_Problem statement_: Report all lines of the records that contain "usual".

_Available records_:

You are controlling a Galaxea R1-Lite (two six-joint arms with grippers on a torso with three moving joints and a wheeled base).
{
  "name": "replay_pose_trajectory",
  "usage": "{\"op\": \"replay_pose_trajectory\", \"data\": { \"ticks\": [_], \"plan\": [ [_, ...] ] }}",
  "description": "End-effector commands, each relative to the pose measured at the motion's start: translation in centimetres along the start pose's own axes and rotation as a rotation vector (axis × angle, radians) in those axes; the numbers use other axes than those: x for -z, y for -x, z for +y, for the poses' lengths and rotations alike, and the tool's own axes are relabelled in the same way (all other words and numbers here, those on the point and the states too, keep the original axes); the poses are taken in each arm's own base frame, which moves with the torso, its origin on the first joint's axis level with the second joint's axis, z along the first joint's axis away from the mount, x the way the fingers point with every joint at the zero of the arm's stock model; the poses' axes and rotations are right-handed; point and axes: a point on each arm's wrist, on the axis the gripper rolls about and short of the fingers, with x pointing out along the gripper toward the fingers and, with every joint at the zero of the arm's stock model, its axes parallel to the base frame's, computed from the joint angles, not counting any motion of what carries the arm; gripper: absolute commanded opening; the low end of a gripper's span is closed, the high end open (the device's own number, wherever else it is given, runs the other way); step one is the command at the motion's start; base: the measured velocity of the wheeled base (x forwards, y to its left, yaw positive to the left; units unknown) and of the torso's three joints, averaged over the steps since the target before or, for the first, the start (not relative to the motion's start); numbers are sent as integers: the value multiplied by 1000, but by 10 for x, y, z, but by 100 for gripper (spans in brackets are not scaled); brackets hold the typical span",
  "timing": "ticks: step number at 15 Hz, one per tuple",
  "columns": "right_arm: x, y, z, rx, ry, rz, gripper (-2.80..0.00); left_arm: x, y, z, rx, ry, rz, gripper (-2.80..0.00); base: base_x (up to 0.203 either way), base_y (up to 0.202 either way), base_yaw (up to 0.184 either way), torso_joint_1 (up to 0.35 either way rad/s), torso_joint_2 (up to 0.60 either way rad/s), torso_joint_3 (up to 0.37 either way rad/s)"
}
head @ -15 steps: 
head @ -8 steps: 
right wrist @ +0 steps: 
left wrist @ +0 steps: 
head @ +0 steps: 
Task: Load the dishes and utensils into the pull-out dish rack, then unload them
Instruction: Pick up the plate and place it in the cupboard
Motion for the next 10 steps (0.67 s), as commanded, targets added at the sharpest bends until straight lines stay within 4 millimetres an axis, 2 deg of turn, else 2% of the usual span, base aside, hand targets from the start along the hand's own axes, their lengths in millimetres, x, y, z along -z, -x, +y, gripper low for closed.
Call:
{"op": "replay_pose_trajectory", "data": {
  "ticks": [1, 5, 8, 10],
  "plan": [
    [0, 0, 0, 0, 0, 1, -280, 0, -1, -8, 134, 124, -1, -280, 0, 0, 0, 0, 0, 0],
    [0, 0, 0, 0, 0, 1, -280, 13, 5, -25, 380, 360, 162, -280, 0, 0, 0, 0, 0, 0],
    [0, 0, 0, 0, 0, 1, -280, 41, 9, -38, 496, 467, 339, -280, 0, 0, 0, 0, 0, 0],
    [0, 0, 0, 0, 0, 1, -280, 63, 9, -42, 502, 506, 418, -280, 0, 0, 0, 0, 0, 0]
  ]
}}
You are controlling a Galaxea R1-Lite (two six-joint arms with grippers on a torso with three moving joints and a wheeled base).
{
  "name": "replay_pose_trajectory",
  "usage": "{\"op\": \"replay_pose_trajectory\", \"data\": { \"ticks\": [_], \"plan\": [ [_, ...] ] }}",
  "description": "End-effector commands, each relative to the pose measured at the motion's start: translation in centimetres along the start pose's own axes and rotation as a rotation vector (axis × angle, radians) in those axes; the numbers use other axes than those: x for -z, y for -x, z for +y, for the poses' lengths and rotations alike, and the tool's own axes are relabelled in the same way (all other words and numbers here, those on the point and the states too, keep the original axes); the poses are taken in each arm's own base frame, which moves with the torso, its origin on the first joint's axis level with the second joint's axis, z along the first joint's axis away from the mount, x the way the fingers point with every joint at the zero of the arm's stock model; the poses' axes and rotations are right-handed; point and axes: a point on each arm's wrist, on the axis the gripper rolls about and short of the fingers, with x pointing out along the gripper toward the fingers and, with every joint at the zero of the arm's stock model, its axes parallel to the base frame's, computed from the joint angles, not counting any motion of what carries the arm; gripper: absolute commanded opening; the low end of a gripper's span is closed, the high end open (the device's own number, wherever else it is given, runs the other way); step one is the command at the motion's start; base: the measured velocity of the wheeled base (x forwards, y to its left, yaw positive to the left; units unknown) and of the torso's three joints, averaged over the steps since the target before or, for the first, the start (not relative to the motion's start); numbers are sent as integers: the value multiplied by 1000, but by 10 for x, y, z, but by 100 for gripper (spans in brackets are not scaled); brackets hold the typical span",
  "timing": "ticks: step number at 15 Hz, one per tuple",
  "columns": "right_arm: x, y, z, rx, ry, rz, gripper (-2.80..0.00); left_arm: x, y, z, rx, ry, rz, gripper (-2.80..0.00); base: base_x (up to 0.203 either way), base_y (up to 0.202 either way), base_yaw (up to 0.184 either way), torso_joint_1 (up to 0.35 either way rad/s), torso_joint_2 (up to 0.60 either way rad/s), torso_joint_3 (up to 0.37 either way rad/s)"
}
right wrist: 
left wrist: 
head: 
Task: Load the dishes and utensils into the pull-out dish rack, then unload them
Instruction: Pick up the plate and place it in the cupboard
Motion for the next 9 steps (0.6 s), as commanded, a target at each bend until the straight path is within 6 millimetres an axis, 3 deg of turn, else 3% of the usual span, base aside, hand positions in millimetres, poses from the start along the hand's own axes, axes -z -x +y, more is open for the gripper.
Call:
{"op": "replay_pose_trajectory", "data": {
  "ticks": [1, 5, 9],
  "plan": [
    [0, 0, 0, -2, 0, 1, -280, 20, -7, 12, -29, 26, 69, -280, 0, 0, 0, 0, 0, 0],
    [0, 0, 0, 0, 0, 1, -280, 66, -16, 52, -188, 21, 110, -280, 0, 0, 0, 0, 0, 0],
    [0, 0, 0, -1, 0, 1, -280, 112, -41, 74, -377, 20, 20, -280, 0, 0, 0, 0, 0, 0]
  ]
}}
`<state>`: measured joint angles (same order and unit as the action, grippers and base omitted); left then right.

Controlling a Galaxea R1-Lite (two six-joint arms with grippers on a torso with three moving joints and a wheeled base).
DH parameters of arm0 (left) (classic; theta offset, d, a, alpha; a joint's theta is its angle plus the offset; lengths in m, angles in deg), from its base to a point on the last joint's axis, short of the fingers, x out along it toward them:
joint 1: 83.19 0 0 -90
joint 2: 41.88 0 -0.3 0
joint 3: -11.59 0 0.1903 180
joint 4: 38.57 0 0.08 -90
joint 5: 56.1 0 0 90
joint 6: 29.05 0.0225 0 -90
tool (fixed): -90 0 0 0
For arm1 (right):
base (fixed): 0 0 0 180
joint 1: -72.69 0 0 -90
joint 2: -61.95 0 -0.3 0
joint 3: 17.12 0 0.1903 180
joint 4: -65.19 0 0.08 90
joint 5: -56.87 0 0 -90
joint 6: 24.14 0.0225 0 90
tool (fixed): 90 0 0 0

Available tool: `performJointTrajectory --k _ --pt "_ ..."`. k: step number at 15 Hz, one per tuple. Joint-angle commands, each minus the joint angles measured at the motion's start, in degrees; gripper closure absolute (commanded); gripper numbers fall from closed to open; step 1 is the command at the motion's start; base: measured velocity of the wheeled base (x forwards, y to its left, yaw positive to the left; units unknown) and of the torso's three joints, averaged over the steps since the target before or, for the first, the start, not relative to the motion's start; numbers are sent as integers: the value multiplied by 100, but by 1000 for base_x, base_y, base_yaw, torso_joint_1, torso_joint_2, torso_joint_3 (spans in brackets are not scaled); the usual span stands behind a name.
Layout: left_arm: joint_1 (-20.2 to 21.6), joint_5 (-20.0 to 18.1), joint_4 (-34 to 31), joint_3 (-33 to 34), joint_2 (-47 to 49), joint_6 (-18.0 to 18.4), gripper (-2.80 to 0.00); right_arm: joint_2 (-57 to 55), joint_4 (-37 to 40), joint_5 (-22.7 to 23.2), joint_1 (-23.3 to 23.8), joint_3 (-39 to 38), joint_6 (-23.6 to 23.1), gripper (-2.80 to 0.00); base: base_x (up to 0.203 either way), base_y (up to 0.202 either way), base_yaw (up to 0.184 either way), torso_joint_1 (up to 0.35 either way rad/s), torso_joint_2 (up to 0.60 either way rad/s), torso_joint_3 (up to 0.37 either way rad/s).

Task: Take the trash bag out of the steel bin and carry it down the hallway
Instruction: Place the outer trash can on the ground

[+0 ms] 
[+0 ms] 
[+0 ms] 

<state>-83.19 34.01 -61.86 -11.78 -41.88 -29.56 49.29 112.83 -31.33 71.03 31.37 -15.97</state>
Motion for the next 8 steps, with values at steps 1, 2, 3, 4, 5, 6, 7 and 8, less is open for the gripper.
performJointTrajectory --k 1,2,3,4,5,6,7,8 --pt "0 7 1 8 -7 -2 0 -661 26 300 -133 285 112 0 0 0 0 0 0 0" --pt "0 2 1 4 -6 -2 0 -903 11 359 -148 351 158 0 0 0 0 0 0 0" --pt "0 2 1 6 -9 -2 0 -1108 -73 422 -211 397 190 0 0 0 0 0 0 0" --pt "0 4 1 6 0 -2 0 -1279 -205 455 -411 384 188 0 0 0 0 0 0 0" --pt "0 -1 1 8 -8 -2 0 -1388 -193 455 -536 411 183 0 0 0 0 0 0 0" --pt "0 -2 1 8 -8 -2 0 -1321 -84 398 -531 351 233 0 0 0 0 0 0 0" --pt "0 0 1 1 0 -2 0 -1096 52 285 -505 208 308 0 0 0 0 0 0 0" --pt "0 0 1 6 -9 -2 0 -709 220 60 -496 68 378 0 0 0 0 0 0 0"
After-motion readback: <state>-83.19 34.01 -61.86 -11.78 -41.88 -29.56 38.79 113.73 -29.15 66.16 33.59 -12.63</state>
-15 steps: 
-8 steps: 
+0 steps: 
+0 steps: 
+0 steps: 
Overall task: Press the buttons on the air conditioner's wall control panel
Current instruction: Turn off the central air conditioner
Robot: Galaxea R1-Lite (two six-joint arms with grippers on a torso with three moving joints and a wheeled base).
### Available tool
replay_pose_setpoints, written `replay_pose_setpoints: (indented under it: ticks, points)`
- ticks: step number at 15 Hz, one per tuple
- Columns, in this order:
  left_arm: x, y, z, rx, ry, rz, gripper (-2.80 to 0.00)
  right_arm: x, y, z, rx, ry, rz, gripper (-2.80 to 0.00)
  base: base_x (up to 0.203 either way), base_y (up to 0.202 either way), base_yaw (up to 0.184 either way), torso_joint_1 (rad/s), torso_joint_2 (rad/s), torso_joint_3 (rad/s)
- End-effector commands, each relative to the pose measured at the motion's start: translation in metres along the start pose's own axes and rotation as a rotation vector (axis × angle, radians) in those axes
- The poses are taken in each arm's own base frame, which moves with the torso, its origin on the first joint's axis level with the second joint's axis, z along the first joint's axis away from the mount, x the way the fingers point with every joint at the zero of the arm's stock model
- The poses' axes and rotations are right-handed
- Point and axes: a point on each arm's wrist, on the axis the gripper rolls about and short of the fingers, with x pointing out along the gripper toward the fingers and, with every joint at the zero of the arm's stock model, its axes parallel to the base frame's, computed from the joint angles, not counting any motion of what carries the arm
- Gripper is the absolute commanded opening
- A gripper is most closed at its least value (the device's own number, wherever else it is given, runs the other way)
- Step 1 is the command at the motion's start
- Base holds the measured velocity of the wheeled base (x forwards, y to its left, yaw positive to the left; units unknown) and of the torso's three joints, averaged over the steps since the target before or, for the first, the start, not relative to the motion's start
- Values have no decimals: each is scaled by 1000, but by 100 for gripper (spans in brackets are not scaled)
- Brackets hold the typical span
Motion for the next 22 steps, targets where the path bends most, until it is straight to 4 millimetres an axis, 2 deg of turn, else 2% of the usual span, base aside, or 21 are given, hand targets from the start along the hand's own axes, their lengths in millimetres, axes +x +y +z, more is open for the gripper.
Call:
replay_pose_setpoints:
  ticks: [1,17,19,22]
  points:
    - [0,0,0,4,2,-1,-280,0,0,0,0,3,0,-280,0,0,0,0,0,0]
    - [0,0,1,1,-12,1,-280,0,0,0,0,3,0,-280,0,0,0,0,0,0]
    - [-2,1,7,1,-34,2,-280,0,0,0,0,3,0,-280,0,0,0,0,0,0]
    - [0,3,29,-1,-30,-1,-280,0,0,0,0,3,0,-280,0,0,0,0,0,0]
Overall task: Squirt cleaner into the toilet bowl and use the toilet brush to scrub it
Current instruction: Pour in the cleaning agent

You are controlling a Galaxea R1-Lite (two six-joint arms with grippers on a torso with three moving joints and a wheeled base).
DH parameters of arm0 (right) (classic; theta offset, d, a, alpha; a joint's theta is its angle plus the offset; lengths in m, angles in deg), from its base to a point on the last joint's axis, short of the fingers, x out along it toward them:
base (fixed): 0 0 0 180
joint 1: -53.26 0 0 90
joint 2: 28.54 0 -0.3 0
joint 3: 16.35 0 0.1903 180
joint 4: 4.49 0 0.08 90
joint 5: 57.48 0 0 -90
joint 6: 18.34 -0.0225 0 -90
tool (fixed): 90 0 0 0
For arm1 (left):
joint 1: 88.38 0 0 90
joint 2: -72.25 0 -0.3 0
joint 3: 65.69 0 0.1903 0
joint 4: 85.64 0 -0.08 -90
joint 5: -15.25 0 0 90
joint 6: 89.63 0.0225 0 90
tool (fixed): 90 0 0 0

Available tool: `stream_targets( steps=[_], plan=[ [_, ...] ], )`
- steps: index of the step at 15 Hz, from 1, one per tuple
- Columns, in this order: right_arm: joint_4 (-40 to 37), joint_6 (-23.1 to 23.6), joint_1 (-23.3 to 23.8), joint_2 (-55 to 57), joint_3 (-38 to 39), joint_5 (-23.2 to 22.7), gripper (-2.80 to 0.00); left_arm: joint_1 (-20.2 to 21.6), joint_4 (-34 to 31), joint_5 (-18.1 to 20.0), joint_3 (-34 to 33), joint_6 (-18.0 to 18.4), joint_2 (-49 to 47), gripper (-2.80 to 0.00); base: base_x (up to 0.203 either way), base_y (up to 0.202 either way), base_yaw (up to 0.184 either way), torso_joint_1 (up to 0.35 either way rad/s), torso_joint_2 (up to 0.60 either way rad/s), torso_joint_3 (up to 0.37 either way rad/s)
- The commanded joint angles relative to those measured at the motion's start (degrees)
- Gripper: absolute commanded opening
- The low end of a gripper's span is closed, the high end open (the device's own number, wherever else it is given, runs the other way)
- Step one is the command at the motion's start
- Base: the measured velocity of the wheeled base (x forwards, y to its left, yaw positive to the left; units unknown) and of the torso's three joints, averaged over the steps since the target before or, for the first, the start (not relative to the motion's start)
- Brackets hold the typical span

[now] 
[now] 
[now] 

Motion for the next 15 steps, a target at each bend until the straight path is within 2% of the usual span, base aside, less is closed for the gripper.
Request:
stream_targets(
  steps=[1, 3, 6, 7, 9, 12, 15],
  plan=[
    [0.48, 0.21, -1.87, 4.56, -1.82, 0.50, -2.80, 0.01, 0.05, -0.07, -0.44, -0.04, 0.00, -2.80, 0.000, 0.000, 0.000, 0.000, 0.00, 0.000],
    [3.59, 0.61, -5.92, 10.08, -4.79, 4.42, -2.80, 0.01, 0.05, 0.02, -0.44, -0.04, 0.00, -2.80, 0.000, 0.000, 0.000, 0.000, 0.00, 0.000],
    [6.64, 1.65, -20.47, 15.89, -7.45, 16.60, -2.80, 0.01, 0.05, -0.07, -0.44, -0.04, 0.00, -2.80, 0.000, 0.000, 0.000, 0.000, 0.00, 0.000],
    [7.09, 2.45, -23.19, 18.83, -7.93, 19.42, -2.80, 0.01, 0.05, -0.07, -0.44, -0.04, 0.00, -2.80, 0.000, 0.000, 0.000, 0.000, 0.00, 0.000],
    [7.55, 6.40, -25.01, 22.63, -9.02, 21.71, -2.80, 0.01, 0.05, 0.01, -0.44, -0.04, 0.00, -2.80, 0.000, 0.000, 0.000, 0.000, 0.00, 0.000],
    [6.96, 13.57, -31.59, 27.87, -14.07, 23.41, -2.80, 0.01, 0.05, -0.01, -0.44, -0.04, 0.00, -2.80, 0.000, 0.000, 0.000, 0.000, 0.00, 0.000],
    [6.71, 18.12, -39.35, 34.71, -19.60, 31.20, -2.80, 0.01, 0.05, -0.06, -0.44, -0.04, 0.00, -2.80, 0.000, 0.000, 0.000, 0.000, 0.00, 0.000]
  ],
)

_Answer to the problem_:
Motion for the next 10 steps (0.67 s), as commanded, targets added at the sharpest bends until straight lines stay within 4 millimetres an axis, 2 deg of turn, else 2% of the usual span, base aside, hand targets from the start along the hand's own axes, their lengths in millimetres, x, y, z along -z, -x, +y, gripper low for closed.
Motion for the next 9 steps (0.6 s), as commanded, a target at each bend until the straight path is within 6 millimetres an axis, 3 deg of turn, else 3% of the usual span, base aside, hand positions in millimetres, poses from the start along the hand's own axes, axes -z -x +y, more is open for the gripper.
Available tool: `performJointTrajectory --k _ --pt "_ ..."`. k: step number at 15 Hz, one per tuple. Joint-angle commands, each minus the joint angles measured at the motion's start, in degrees; gripper closure absolute (commanded); gripper numbers fall from closed to open; step 1 is the command at the motion's start; base: measured velocity of the wheeled base (x forwards, y to its left, yaw positive to the left; units unknown) and of the torso's three joints, averaged over the steps since the target before or, for the first, the start, not relative to the motion's start; numbers are sent as integers: the value multiplied by 100, but by 1000 for base_x, base_y, base_yaw, torso_joint_1, torso_joint_2, torso_joint_3 (spans in brackets are not scaled); the usual span stands behind a name.
Motion for the next 22 steps, targets where the path bends most, until it is straight to 4 millimetres an axis, 2 deg of turn, else 2% of the usual span, base aside, or 21 are given, hand targets from the start along the hand's own axes, their lengths in millimetres, axes +x +y +z, more is open for the gripper.
Motion for the next 15 steps, a target at each bend until the straight path is within 2% of the usual span, base aside, less is closed for the gripper.

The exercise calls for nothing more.